Trajectory Tracking Control for Robotic Manipulator Based on Soft Actor-Critic and Generative Adversarial Imitation Learning

Jintao Hu; Fujie Wang; Xing Li; Yi Qin; Fang Guo; Ming Jiang

doi:10.3390/biomimetics9120779

Trajectory Tracking Control for Robotic Manipulator Based on Soft Actor-Critic and Generative Adversarial Imitation Learning

Biomimetics (Basel). 2024 Dec 21;9(12):779. doi: 10.3390/biomimetics9120779.

Authors

Jintao Hu¹, Fujie Wang¹, Xing Li¹, Yi Qin¹, Fang Guo¹, Ming Jiang¹

Affiliation

¹ School of Computer Science and Technology, Dongguan University of Technology, Dongguan 523808, China.

PMID: 39727785
DOI: 10.3390/biomimetics9120779

Abstract

In this paper, a deep reinforcement learning (DRL) approach based on generative adversarial imitation learning (GAIL) and long short-term memory (LSTM) is proposed to resolve tracking control problems for robotic manipulators with saturation constraints and random disturbances, without learning the dynamic and kinematic model of the manipulator.
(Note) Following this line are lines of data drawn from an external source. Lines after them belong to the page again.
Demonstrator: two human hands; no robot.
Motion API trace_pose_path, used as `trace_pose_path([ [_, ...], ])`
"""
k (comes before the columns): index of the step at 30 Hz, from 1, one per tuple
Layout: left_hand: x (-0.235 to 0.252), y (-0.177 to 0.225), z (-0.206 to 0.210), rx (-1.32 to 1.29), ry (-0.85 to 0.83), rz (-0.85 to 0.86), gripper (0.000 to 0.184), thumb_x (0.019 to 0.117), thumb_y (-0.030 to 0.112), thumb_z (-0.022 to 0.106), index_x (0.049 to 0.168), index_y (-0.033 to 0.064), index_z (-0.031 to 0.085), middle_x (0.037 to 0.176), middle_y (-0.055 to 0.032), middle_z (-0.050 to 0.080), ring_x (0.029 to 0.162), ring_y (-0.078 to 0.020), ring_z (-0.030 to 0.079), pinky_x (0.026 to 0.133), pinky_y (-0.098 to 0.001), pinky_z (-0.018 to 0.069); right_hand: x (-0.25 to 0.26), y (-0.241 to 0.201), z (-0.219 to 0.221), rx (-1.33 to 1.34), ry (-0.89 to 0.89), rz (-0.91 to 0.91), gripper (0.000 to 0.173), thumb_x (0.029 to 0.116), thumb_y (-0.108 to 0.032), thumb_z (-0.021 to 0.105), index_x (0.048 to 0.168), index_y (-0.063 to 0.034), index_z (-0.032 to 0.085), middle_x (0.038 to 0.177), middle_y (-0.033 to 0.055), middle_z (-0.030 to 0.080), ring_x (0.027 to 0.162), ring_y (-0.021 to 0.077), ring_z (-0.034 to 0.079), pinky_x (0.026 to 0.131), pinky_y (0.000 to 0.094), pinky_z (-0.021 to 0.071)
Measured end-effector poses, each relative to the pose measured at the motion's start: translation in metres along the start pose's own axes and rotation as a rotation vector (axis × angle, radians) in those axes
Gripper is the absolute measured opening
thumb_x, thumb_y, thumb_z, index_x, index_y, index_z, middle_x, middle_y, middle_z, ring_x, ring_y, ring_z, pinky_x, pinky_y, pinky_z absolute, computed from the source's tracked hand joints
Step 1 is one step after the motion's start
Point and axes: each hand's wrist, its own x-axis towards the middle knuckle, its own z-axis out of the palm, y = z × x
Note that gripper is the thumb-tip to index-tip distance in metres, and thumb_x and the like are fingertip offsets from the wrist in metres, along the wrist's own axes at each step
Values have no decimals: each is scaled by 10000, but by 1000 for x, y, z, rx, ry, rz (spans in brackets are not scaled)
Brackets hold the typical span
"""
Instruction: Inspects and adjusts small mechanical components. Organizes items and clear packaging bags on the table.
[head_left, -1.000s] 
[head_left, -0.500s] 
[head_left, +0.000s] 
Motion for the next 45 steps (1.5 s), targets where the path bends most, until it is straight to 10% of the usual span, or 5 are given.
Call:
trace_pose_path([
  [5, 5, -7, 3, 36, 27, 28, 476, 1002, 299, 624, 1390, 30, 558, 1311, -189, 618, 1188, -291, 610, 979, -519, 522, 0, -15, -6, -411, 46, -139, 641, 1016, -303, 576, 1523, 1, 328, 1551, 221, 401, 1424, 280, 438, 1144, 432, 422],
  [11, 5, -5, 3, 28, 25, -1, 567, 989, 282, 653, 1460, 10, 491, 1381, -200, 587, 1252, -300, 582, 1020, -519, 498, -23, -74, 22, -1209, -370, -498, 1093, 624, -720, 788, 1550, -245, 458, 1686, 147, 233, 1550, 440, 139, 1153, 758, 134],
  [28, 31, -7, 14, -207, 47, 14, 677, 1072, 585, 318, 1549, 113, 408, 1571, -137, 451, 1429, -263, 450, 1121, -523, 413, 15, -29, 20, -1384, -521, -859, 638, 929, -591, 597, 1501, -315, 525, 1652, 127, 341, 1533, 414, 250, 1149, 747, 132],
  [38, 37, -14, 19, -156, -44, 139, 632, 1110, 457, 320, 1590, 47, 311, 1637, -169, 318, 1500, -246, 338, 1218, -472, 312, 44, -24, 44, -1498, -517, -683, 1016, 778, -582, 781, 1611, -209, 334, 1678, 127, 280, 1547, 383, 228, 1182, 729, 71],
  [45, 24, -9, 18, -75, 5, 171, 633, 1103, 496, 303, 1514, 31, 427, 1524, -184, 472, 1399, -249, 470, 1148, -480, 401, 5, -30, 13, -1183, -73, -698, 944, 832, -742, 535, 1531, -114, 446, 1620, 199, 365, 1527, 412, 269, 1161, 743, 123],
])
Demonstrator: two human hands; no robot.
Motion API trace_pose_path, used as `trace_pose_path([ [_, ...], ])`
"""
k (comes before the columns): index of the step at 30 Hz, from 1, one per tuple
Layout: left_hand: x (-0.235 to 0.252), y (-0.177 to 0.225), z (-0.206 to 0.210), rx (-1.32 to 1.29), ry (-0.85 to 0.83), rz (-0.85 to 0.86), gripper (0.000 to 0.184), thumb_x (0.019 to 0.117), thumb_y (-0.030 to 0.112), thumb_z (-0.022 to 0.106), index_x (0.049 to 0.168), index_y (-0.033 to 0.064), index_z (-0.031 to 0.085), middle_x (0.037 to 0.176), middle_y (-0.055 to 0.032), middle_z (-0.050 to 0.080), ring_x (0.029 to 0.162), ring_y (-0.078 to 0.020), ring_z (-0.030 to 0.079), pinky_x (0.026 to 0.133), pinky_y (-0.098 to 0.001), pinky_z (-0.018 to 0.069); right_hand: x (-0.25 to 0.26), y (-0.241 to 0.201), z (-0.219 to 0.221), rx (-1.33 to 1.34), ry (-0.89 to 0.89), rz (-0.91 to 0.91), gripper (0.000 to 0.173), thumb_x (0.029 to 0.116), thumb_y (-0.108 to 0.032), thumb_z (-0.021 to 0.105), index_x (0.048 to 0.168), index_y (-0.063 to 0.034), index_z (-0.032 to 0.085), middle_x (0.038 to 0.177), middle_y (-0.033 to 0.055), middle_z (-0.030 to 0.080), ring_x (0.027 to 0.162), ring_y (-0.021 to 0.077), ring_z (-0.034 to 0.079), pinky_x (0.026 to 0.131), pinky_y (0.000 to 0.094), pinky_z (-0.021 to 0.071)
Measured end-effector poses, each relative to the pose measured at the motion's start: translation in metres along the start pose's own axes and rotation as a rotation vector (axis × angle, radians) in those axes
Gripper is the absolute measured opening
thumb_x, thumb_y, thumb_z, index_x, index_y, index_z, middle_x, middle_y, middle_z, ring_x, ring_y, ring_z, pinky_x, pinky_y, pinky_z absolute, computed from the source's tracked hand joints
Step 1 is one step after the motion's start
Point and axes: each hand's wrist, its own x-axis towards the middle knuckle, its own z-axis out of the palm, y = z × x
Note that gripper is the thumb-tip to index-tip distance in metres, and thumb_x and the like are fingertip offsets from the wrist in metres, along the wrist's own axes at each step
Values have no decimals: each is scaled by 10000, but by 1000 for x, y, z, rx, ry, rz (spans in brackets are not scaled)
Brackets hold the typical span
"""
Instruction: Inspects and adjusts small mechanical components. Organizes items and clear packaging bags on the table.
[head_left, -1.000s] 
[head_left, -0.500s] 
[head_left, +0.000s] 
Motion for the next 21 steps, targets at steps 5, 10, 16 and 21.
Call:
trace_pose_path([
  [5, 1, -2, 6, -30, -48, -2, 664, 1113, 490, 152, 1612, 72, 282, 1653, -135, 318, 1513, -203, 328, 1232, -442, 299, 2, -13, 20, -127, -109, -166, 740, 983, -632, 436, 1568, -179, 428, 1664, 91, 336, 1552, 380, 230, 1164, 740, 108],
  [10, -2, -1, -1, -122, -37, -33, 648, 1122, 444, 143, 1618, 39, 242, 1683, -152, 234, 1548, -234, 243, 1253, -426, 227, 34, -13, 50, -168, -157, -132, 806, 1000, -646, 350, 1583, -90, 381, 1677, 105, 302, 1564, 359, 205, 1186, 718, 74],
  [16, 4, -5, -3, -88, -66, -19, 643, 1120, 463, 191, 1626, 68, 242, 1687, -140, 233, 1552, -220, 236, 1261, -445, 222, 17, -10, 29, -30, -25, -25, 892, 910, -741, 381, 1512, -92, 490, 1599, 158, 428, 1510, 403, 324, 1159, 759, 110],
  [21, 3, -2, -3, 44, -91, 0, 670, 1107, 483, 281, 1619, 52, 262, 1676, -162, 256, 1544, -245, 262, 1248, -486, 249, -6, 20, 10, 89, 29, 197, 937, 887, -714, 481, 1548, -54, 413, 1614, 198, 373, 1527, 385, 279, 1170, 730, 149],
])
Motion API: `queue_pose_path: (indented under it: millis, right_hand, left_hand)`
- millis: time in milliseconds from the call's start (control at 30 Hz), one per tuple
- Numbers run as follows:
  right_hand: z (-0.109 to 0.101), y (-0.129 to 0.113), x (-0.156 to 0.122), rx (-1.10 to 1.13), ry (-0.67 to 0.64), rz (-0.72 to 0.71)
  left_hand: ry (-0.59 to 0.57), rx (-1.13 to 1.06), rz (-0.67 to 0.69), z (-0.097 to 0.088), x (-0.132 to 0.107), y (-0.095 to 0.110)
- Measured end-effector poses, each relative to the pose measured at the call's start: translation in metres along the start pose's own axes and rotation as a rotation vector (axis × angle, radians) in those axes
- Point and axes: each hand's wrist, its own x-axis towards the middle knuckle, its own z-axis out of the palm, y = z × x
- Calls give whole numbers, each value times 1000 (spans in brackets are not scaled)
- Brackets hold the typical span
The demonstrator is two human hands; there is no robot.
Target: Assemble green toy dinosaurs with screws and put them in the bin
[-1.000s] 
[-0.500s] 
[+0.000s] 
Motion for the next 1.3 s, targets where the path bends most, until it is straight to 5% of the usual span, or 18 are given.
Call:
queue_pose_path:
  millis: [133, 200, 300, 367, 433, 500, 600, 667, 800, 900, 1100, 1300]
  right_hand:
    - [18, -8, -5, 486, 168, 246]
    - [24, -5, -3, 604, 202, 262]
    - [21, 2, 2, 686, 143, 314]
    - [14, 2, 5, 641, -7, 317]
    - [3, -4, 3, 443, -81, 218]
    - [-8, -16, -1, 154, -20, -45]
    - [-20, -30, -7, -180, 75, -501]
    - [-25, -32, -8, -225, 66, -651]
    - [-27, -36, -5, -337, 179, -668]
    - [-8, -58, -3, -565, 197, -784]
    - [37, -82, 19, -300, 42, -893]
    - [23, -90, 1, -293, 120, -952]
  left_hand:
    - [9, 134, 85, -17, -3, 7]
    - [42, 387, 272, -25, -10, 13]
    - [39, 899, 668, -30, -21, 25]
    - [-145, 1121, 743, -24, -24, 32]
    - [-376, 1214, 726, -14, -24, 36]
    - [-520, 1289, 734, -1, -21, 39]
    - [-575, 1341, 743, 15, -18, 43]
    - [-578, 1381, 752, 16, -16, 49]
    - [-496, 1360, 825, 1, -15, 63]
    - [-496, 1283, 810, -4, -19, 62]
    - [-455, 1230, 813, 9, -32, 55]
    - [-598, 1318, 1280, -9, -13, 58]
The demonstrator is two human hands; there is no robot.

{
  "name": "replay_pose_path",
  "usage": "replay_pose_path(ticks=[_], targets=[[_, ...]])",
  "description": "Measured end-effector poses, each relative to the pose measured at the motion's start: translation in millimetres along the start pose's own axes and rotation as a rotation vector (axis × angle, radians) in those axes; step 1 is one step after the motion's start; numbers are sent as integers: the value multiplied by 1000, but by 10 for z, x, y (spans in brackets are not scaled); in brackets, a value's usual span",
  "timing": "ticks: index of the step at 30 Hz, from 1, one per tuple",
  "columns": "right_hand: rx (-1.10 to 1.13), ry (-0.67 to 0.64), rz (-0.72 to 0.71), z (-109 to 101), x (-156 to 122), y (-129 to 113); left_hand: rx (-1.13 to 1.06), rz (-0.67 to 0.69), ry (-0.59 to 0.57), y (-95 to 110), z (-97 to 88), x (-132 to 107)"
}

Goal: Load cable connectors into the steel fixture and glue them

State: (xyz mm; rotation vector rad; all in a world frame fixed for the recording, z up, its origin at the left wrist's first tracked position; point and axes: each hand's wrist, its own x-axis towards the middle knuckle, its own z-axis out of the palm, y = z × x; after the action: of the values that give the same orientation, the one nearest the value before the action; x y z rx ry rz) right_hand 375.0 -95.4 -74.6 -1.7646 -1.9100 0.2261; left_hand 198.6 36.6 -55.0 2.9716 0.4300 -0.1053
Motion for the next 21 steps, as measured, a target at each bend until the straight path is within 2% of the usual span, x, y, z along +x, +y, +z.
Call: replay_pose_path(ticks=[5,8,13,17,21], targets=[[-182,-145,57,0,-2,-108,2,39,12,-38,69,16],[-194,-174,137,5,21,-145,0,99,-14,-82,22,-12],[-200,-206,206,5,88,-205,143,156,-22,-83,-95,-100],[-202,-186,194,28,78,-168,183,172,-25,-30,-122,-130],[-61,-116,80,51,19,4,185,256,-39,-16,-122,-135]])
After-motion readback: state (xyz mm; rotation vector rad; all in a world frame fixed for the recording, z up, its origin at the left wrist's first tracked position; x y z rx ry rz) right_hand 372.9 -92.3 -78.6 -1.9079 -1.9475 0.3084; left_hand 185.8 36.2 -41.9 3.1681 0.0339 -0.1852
Specifically, it limits the torque and joint angle to a certain range. Firstly, in order to cope with the instability problem during training and obtain a stability policy, soft actor-critic (SAC) and LSTM are combined. The changing trends of joint position over time are more comprehensively captured and understood by employing an LSTM architecture designed for robotic manipulator systems, thereby reducing instability during the training of robotic manipulators for tracking control tasks. Secondly, the obtained policy by SAC-LSTM is used as expert data for GAIL to learn a better control policy. This SAC-LSTM-GAIL (SL-GAIL) algorithm does not need to spend time exploring unknown environments and directly learns the control strategy from stable expert data. Finally, it is demonstrated by the simulation results that the end effector of the robot tracking task is effectively accomplished by the proposed SL-GAIL algorithm, and more superior stability is exhibited in a test environment with interference compared with other algorithms.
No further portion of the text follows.